DBD::SQLite::VirtualTable -- SQLite virtual tables implemented in Perl
# register the virtual table module within sqlite
$dbh->sqlite_create_module(mod_name => "DBD::SQLite::VirtualTable::Subclass");
# create a virtual table
$dbh->do("CREATE VIRTUAL TABLE vtbl USING mod_name(arg1, arg2, ...)")
# use it as any regular table
my $sth = $dbh->prepare("SELECT * FROM vtbl WHERE ...");
Note : VirtualTable subclasses or instances are not called directly from Perl code; everything happens indirectly through SQL statements within SQLite.
This module is an abstract class for implementing SQLite virtual tables, written in Perl. Such tables look like regular tables, and are accessed through regular SQL instructions and regular DBI API; but the implementation is done through hidden calls to a Perl class. This is the same idea as Perl's tied variables, but at the SQLite level.
The current abstract class cannot be used directly, so the synopsis above is just to give a general idea. Concrete, usable classes bundled with the present distribution are :
DBD::SQLite::VirtualTable::FileContent : implements a virtual column that exposes file contents. This is especially useful in conjunction with a fulltext index; see DBD::SQLite::Fulltext_search.
DBD::SQLite::VirtualTable::PerlData : binds to a Perl array within the Perl program. This can be used for simple import/export operations, for debugging purposes, for joining data from different sources, etc.

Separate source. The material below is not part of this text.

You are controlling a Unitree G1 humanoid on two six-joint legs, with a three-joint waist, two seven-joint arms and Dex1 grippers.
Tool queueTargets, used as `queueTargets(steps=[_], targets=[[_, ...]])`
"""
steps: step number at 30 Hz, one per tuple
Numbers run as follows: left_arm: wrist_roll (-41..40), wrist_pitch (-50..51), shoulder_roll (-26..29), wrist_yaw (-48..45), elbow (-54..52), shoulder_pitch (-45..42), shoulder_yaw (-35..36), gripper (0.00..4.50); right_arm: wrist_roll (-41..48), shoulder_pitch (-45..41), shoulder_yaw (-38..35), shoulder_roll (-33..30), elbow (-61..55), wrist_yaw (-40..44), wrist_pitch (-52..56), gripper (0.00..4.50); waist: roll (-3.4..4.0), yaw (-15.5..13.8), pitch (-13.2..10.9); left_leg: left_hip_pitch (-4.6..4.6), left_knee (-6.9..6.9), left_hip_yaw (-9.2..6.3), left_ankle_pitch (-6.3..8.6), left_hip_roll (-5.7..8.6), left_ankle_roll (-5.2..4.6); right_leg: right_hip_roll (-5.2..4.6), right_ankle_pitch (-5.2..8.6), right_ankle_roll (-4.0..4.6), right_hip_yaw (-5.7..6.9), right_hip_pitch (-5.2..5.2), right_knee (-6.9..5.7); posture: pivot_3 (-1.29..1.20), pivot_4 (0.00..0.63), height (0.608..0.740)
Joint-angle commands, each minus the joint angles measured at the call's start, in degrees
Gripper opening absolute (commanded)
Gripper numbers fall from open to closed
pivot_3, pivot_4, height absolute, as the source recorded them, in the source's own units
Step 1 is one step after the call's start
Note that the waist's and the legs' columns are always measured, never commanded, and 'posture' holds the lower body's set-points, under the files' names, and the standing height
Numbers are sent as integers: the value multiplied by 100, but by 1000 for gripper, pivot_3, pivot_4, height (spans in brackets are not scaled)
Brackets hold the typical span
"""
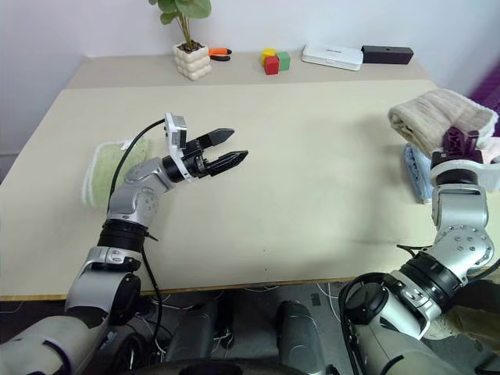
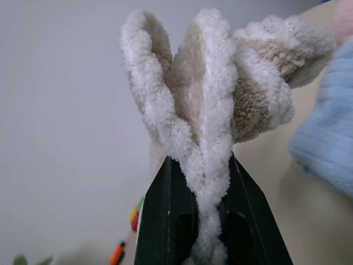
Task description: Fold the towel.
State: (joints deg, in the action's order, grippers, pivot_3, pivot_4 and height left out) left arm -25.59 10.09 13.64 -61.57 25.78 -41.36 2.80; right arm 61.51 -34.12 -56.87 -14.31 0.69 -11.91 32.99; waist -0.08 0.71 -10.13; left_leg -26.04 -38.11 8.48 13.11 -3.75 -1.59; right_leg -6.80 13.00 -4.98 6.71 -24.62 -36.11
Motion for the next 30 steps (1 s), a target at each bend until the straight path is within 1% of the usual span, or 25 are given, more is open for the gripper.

Other Perl virtual tables may also be published separately on CPAN.
The following chapters document the structure of the abstract class and explain how to write new subclasses; this is meant for module authors, not for end users. If you just need to use a virtual table module, refer to that module's documentation.
A virtual table module for SQLite is implemented through a pair of classes :
the table class implements methods for creating or connecting a virtual table, for destroying it, for opening new searches, etc.
the cursor class implements methods for performing a specific SQL statement
Most methods in both classes are not called directly from Perl code : instead, they are callbacks, called from the sqlite kernel. Following common Perl conventions, such methods have names in uppercase.
$class->CREATE_MODULE($sqlite_module_name);
Called when the client code invokes
$dbh->sqlite_create_module($sqlite_module_name => $class);
The default implementation is empty.
$class->DESTROY_MODULE();
Called automatically when the database handle is disconnected. The default implementation is empty.
$class->CREATE($dbh_ref, $module_name, $db_name, $vtab_name, @args);
Called when sqlite receives a statement
CREATE VIRTUAL TABLE $db_name.$vtab_name USING $module_name(@args)
The default implementation just calls "NEW".
$class->CONNECT($dbh_ref, $module_name, $db_name, $vtab_name, @args);
Called when attempting to access a virtual table that had been created during previous database connection. The creation arguments were stored within the sqlite database and are passed again to the CONNECT method.
The default implementation just calls "NEW".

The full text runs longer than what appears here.